Milwaukee Public Library staff runs a program in a Milwaukee County Park after a summer meal is served.

Milwaukee Public Library staff runs a program in a Milwaukee County Park after a summer meal is served.

I contributed to a number of projects for IMPACT. I worked to reorganize and revamp the IMPACT website. I created a database of every project IMPACT has conducted, complete with information about funders, keywords, and subjects. This database will allow projects, reports, and presentations to be easily searchable on the new website. In addition, I was able to accompany IMPACT staff during a focus group of youth care workers. My notes and analysis of the focus group will be used by the UWM School of Continuing Education to help tailor trainings for workers and organizations that cater to youth in Milwaukee.

The major project I worked on this summer was the Summer Reading Initiative. Studies have shown that children can lose up to two months worth of instructional time from the previous school year if they do not read over the summer. The loss in reading ability, known as the “Summer Slide,” disproportionately affects economically disadvantaged youth and poses serious consequences to the city of Milwaukee. However, one solution has consistently shown to stop the regression: children who read 6 or more books do not fall victim to the Summer Slide.

In an effort to combat the summer slide, IMPACT Planning Council alongside Milwaukee Public Schools, Milwaukee Public Libraries, Hunger Task Force and others, have worked to put books into the hands of Milwaukee’s most vulnerable children. The Faye McBeath Foundation has funded over 26,000 books to be given away at free summer meal sites and awarded several “mini-grants” to local organizations to enhance their existing summer learning programming, and pilot new ideas to bring books to kids.

I supported the Summer Reading Initiative by providing assistance to my supervisor and Summer Reading Coordinator, Carrie Koss Vallejo. I managed mini-grant applications, mapped the reading programs sites in Milwaukee, and helped Carrie brainstorm possible outcome measurements for each organization based on their grant applications. I had the opportunity to conduct a site visit at the Burnham Park free summer meal location to see book distribution. My notes from the site visit were condensed into a report and will be presented to the funders of the Initiative.

Carrie also put me to work moving 40 lbs. boxes of books. Luckily for me (and my back), this was only a one-day affair.

My experience this summer with IMPACT has been incredibly rewarding. I have acquired practical skills that I will continue to use in my career, such as useful tips about using Excel and presenting data and findings. Particularly with my work on the Summer Reading Initiative, I witnessed how data and evaluation shape the implementation of a program. The entire staff has done a tremendous job in providing support and were committed to my experience at IMPACT. Overall, I gained a unique appreciation of the role of data and evaluation in the non-profit and public sector. I highly recommend people interested in research and evaluation to pursue an internship with IMPACT.

You will not be disappointed.

The path that led me towards interning at IMPACT Planning Council is one of serendipity.  As one job opportunity ended and the next seemed doubtful, I ended up at the Marquette University Job Fair, not expecting much of anything at all. I was therefore pleasantly surprised when I met Lori Boesel of IMPACT at the job fair, and learned about this internship opportunity.

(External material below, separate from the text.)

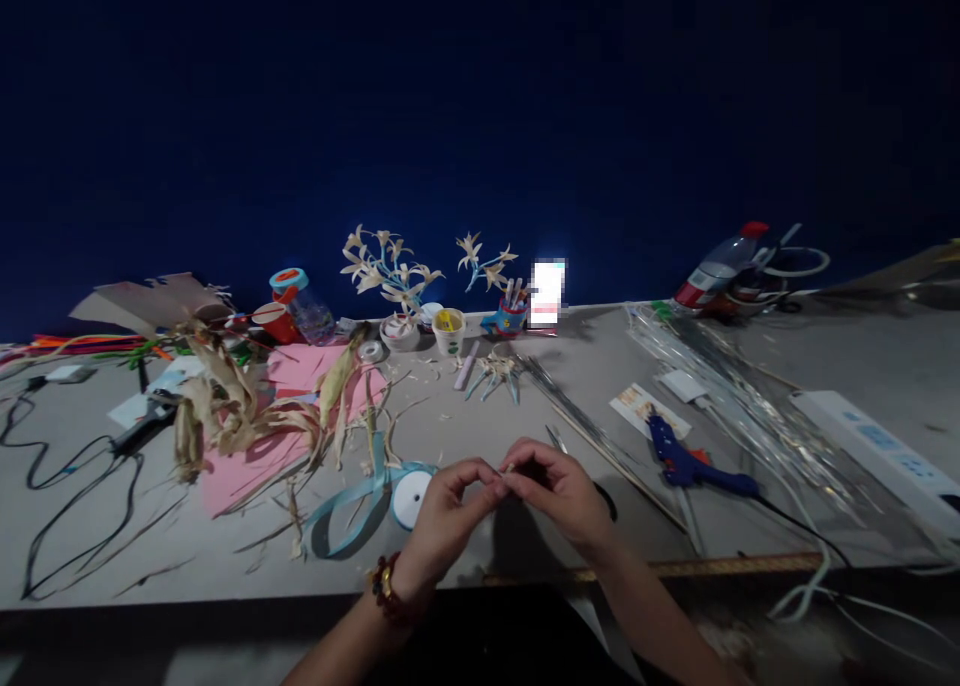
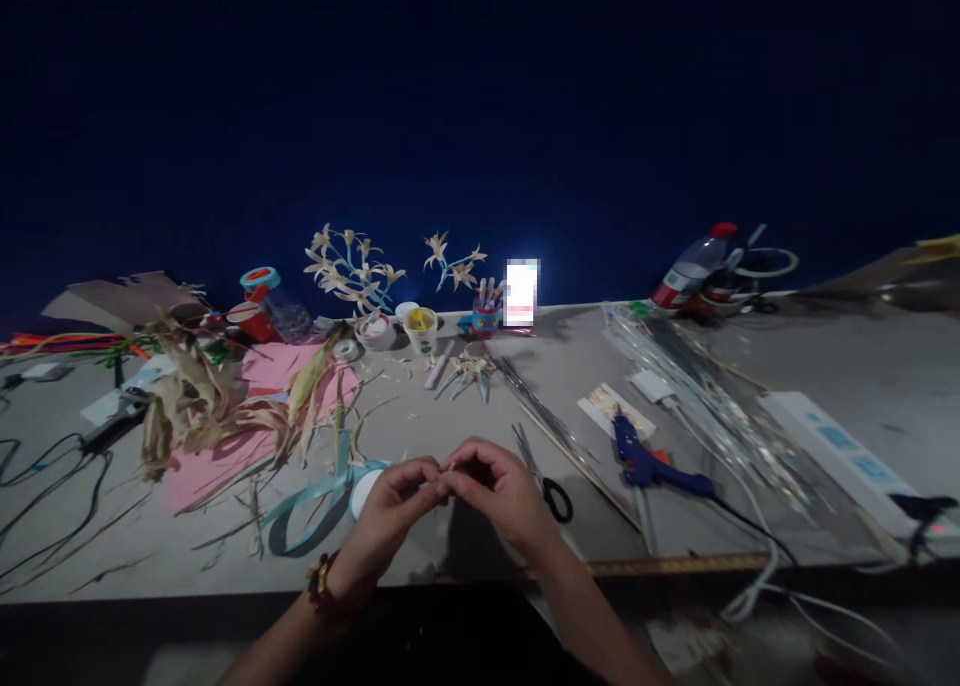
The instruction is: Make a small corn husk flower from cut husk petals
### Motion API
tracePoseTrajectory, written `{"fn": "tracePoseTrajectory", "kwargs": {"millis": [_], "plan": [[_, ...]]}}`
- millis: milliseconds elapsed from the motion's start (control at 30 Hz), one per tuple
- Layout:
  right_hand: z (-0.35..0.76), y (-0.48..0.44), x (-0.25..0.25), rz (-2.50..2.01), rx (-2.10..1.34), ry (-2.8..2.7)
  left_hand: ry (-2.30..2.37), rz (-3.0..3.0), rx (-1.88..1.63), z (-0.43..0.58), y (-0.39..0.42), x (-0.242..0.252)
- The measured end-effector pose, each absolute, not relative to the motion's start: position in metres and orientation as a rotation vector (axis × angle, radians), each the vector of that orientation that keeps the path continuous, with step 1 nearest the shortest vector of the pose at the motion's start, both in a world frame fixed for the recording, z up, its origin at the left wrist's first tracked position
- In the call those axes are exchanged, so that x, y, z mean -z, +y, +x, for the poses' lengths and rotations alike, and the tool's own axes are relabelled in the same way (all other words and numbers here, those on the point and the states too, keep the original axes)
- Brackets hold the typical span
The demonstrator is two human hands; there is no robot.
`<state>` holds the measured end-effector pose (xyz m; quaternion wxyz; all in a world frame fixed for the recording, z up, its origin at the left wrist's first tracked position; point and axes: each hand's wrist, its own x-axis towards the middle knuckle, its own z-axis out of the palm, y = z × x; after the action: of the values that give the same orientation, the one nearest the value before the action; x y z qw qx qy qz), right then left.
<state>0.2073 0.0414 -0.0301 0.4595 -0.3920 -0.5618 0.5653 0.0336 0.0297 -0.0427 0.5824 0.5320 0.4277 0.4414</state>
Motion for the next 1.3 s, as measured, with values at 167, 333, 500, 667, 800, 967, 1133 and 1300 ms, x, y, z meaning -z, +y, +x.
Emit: {"fn": "tracePoseTrajectory", "kwargs": {"millis": [167, 333, 500, 667, 800, 967, 1133, 1300], "plan": [[0.202, 0.038, 0.028, -1.021, -1.251, -1.404, 0.98, 1.106, -1.093, 0.033, 0.024, 0.05], [0.198, 0.037, 0.026, -1.067, -1.199, -1.412, 1.037, 1.152, -1.111, 0.031, 0.02, 0.054], [0.195, 0.037, 0.029, -1.088, -1.203, -1.408, 1.036, 1.146, -1.105, 0.03, 0.019, 0.053], [0.194, 0.037, 0.03, -1.093, -1.096, -1.466, 1.112, 1.219, -1.098, 0.028, 0.019, 0.054], [0.193, 0.037, 0.032, -1.069, -1.066, -1.487, 1.125, 1.226, -1.12, 0.029, 0.019, 0.056], [0.192, 0.039, 0.035, -1.083, -1.004, -1.5, 1.086, 1.197, -1.129, 0.029, 0.021, 0.062], [0.193, 0.039, 0.036, -1.11, -0.897, -1.516, 1.114, 1.17, -1.101, 0.026, 0.027, 0.069], [0.201, 0.039, 0.038, -1.102, -0.923, -1.523, 1.053, 0.987, -1.066, 0.029, 0.03, 0.075]]}}
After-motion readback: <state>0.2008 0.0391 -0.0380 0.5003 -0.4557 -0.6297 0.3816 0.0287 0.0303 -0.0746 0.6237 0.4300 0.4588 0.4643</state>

Let me start from the beginning.  I, Claire Seigworth, graduated from Marquette University two years ago with a degree in International Relations and a minor in Spanish Literature.  During my first job after graduation, I learned more about the field of monitoring and evaluation and realized that this really interested me.

 

Intern Claire in front of artwork by AWE.

Intern Claire in front of artwork by AWE.

During my time at IMPACT, I learned various skills and used new tools including:

Tableau, Survey Monkey and Donor Snap. I also joined the 21st century by learning how to tweet.  While seemingly disparate, these tools taught me different ways to convey important information.  Especially nowadays, information is power and how people communicate is as important as what people say.  Programs such as Donor Snap, Excel, and Survey Monkey are about how to collect and use information internally.  Equally important is how to share the information in a concise and engaging way, which is one of the main lessons I during my internship.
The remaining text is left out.